REQUIREMENT.
In the listing that follows, print every line exactly and leave the images out.

----------

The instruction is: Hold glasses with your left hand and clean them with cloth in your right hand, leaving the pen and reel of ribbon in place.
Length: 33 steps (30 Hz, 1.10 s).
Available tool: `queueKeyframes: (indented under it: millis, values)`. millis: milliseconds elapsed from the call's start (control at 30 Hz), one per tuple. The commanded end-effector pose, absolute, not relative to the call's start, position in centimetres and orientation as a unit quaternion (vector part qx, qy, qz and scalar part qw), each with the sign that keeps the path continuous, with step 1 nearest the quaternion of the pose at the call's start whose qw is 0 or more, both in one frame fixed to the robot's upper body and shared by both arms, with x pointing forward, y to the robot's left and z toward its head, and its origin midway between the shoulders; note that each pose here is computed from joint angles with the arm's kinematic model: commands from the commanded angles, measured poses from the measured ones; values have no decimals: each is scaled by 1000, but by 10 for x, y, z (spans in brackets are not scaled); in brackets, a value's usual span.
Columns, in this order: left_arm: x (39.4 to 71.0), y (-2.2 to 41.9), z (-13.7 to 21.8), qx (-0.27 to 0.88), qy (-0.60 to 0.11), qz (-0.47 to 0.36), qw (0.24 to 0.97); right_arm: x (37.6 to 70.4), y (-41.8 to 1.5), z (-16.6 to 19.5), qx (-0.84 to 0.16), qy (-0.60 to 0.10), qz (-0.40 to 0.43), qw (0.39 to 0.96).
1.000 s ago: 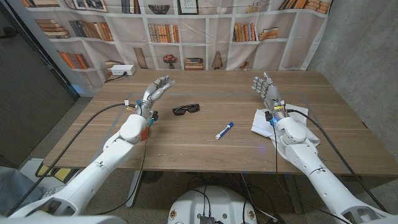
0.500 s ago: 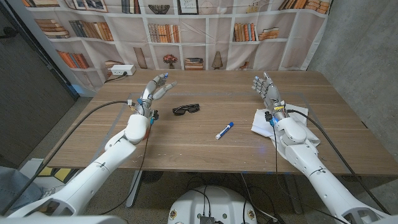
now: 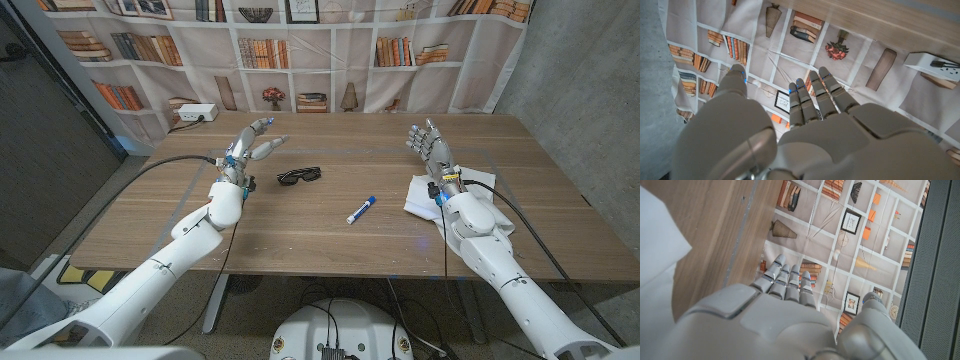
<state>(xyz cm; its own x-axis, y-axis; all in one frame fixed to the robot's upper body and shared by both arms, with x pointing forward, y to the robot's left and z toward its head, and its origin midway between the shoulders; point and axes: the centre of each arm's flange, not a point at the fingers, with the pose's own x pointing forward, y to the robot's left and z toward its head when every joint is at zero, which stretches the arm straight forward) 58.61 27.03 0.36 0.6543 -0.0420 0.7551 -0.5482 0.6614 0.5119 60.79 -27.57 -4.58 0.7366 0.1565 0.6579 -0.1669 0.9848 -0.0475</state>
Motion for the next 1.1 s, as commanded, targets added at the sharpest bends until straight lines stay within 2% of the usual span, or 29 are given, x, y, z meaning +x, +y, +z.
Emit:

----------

PROBLEM SOLUTION.
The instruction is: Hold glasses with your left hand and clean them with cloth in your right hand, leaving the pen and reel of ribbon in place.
Length: 33 steps (30 Hz, 1.10 s).
Available tool: `queueKeyframes: (indented under it: millis, values)`. millis: milliseconds elapsed from the call's start (control at 30 Hz), one per tuple. The commanded end-effector pose, absolute, not relative to the call's start, position in centimetres and orientation as a unit quaternion (vector part qx, qy, qz and scalar part qw), each with the sign that keeps the path continuous, with step 1 nearest the quaternion of the pose at the call's start whose qw is 0 or more, both in one frame fixed to the robot's upper body and shared by both arms, with x pointing forward, y to the robot's left and z toward its head, and its origin midway between the shoulders; note that each pose here is computed from joint angles with the arm's kinematic model: commands from the commanded angles, measured poses from the measured ones; values have no decimals: each is scaled by 1000, but by 10 for x, y, z (spans in brackets are not scaled); in brackets, a value's usual span.
Columns, in this order: left_arm: x (39.4 to 71.0), y (-2.2 to 41.9), z (-13.7 to 21.8), qx (-0.27 to 0.88), qy (-0.60 to 0.11), qz (-0.47 to 0.36), qw (0.24 to 0.97); right_arm: x (37.6 to 70.4), y (-41.8 to 1.5), z (-16.6 to 19.5), qx (-0.84 to 0.16), qy (-0.60 to 0.10), qz (-0.40 to 0.43), qw (0.39 to 0.96).
1.000 s ago: 
0.500 s ago: 
now: 
<state>(xyz cm; its own x-axis, y-axis; all in one frame fixed to the robot's upper body and shared by both arms, with x pointing forward, y to the robot's left and z toward its head, and its origin midway between the shoulders; point and axes: the centre of each arm's flange, not a point at the fingers, with the pose's own x pointing forward, y to the robot's left and z toward its head when every joint is at zero, which stretches the arm straight forward) 58.61 27.03 0.36 0.6543 -0.0420 0.7551 -0.5482 0.6614 0.5119 60.79 -27.57 -4.58 0.7366 0.1565 0.6579 -0.1669 0.9848 -0.0475</state>
Motion for the next 1.1 s, as commanded, targets added at the sharpest bends until straight lines stay within 2% of the usual span, or 29 are given, x, y, z meaning +x, +y, +z.
Emit:

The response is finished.